In another area, ROB awarded more marks to companies that say they set aside time at every board meeting to have in-camera sessions without management present. This is a widely recommended practice to ensure directors feel free to air their concerns bluntly, without worrying about pulling their punches in the presence of management. This practice is so valuable it's a mandatory requirement for companies listed on the New York Stock Exchange.

In the ROB study, companies that reported their boards only meet "regularly" or "occasionally" without management present got fewer marks than those that say it's done at every board meeting. The hope was that this would reward companies that have made a true effort to adopt a rigorous system.

In the same vein, the ROB review expanded its assessment of stock option programs. Last year, the study only measured stock option dilution levels. But this misses concerns about option programs, and can reward companies that make huge annual grants of options that can be quickly exercised. Because these options do not remain outstanding for long, the "overhang" of high potential dilution can disappear quickly. Yet these option plans are not moderate or favourable to shareholders.

So the ROB study decided to also look at annual grant rates, vesting periods and other option plan features, to try to ensure that full marks only go to those companies that have truly thought about the real impact of option plans.

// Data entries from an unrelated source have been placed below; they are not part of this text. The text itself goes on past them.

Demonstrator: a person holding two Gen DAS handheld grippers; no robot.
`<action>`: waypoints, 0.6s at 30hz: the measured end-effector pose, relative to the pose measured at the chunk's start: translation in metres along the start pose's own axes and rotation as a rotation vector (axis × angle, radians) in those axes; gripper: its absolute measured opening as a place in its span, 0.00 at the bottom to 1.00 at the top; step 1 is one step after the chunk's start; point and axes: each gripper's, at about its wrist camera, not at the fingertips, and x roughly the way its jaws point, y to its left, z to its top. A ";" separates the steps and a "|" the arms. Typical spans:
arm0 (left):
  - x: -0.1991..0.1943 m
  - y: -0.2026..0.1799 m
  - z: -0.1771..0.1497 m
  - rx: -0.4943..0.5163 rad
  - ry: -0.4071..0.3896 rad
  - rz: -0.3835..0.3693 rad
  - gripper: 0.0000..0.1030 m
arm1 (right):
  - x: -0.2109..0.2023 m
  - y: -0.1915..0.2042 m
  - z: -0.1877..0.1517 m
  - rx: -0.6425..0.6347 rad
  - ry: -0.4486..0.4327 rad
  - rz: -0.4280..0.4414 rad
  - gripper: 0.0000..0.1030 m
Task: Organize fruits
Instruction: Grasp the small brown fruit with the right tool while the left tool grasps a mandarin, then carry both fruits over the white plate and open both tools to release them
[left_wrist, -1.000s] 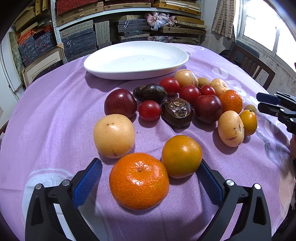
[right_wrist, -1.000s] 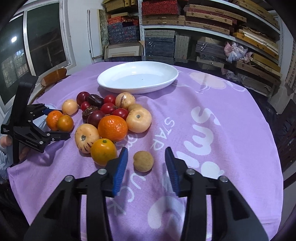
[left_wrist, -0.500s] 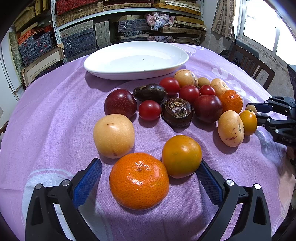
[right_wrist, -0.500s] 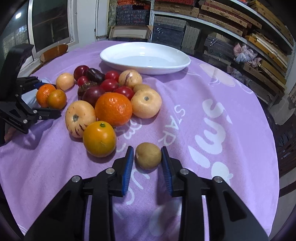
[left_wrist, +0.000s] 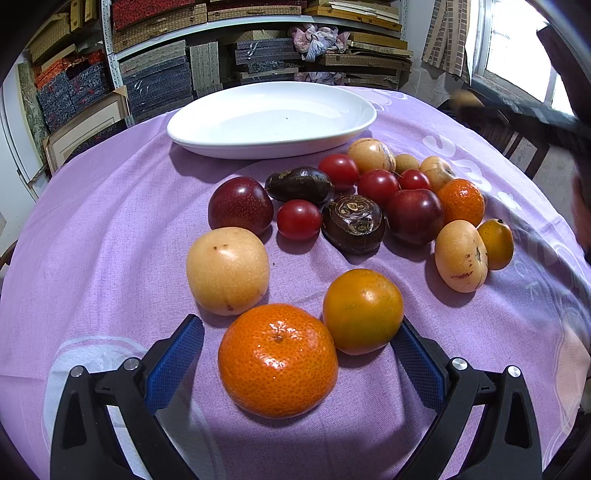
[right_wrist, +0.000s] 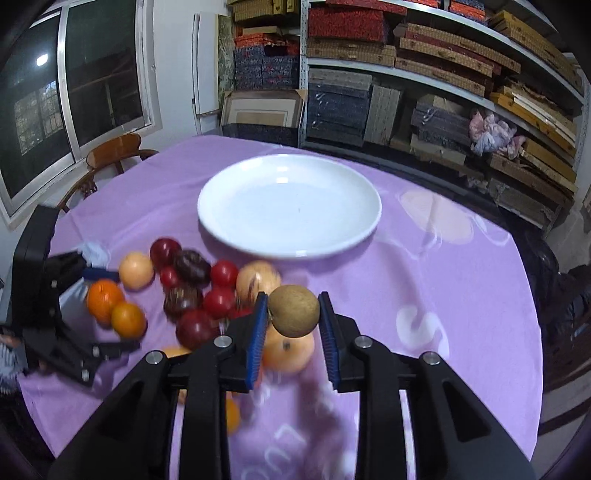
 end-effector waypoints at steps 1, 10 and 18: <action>0.000 0.000 0.000 0.000 0.000 0.000 0.97 | 0.011 0.003 0.014 -0.014 0.004 -0.005 0.26; -0.013 0.005 0.001 -0.036 -0.073 -0.052 0.69 | 0.051 0.013 0.052 -0.003 0.013 0.044 0.26; -0.012 0.005 0.000 -0.019 -0.062 -0.101 0.47 | 0.031 0.005 0.043 0.023 -0.018 0.079 0.26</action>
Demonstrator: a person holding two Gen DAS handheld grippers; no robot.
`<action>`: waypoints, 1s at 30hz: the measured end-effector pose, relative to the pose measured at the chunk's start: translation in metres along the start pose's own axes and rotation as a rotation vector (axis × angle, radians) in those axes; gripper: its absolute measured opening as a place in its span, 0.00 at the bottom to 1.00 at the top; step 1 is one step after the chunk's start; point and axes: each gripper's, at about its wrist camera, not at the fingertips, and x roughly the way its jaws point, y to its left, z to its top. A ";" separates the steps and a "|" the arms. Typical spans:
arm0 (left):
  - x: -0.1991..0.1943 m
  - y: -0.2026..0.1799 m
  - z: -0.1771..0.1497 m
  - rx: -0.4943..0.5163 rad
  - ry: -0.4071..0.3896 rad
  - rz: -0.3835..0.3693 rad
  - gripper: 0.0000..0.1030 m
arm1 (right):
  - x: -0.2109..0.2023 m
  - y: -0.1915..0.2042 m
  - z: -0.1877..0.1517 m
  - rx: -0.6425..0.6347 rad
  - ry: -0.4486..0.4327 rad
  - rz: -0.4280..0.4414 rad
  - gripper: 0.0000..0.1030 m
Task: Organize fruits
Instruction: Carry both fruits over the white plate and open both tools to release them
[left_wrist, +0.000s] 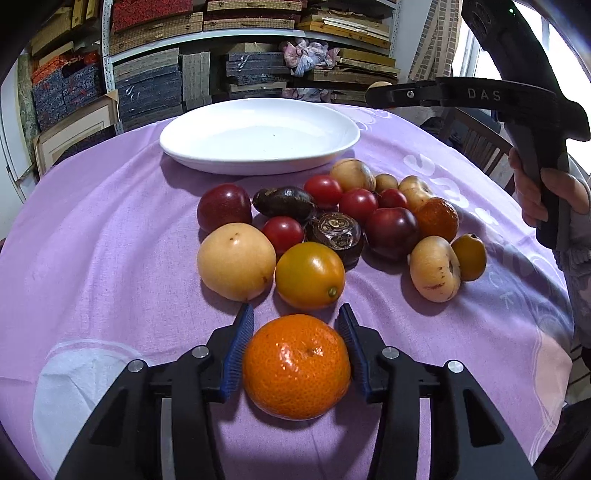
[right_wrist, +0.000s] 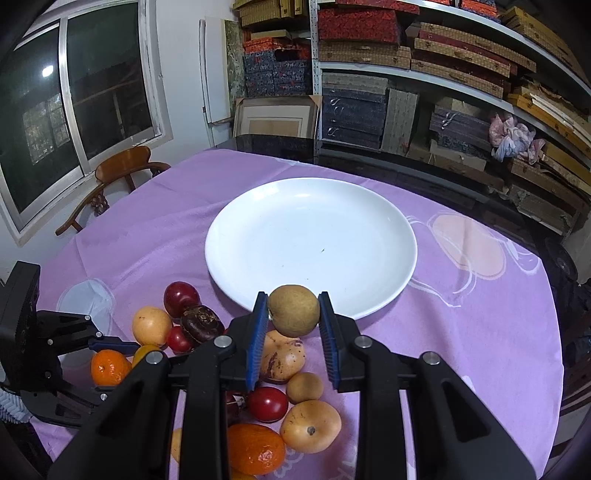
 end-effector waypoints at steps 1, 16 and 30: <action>-0.002 0.002 -0.002 -0.008 0.001 -0.016 0.47 | -0.002 -0.001 -0.001 -0.001 -0.004 0.002 0.26; -0.025 0.010 -0.019 -0.058 -0.013 -0.031 0.45 | -0.005 -0.011 -0.016 0.031 -0.010 0.010 0.26; 0.015 0.020 0.159 -0.001 -0.131 0.031 0.45 | 0.046 -0.016 0.033 -0.003 0.043 -0.044 0.26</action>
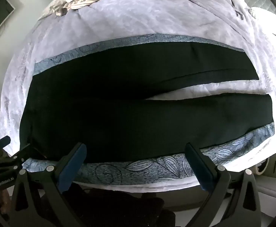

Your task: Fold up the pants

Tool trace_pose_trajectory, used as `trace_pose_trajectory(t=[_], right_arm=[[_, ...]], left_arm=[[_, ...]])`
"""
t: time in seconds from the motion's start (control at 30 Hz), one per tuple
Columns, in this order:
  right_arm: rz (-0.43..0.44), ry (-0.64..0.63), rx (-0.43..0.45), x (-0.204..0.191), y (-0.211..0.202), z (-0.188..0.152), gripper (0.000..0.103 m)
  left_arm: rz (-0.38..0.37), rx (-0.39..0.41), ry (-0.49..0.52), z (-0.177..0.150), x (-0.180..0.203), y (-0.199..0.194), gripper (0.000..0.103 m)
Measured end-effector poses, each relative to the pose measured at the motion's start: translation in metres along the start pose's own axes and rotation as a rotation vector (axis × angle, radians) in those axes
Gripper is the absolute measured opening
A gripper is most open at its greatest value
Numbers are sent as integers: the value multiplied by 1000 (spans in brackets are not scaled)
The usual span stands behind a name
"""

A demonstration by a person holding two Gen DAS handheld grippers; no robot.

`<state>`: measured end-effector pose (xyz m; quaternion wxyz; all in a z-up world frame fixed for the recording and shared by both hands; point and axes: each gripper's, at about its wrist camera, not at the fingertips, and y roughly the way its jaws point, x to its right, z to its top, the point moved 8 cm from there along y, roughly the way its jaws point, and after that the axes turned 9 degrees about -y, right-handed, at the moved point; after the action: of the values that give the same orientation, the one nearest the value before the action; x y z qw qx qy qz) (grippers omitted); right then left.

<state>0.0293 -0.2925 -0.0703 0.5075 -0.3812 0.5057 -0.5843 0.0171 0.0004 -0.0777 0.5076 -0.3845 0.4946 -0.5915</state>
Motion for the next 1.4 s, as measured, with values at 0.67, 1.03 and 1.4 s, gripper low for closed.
trace_pose_trajectory(t=[0.67,1.03,1.4], right_arm=[[-23,-17,-7,-2,-2,-4,103],[-19,-8,-8,1,-1,-6,103],[-3,-17,-43,-2,4,-10,103]], left_arm=[[20,7,15,6,0,-15,103],[-6,-27,-4,4,0,-13,103],[-7,-55,-9,2,-2,-8,103]])
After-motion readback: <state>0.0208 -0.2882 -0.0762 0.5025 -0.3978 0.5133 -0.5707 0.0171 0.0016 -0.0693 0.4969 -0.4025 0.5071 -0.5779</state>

Despite these and other changes, all made to ensure top marks would be awarded only for absolute gold-standard practices, marks in the survey rose significantly. More than two-thirds of companies saw their scores climb in 2003 from 2002. (Because of the tough new marking changes, the totals are only roughly comparable.) The average mark climbed to 66.5 out of 100 from 61.7 last year. Just 13.5 per cent of companies got a score below 50, while 24 per cent were below 50 points last year.

This has to be encouraging. It means that for every company out there that makes superficial improvements, there are others that have done much more. They have changed their boards, adopted new practices, looked at their compensation systems and improved their disclosure.

The next hurdle: Canada's smaller companies. The ROB study only looked at 207 companies in the benchmark S&P/TSX index, and even some of the smaller companies in this elite group need improvements. CoolBrands International, a fast-growing frozen treat maker that joined the index last year, has just one independent director on its board (a self-employed businessman who owns a plumbing company), and the rest are members of management.

Companies that aren't in the index have an even spottier track record. Some have taken governance seriously and have made improvements. But for the most part, governance reforms have tended to penetrate only the very top tier. And because the big firms have a high profile, it could encourage a complacent belief that governance reforms are finished because most companies now have decent structures and practices.

The best conclusion to draw from the 2003 data is that there have been changes to boards and their practices, but areas of weakness remain. Big companies have areas that still need work, and small companies are going largely unassessed. It's getting better, but we're not there yet.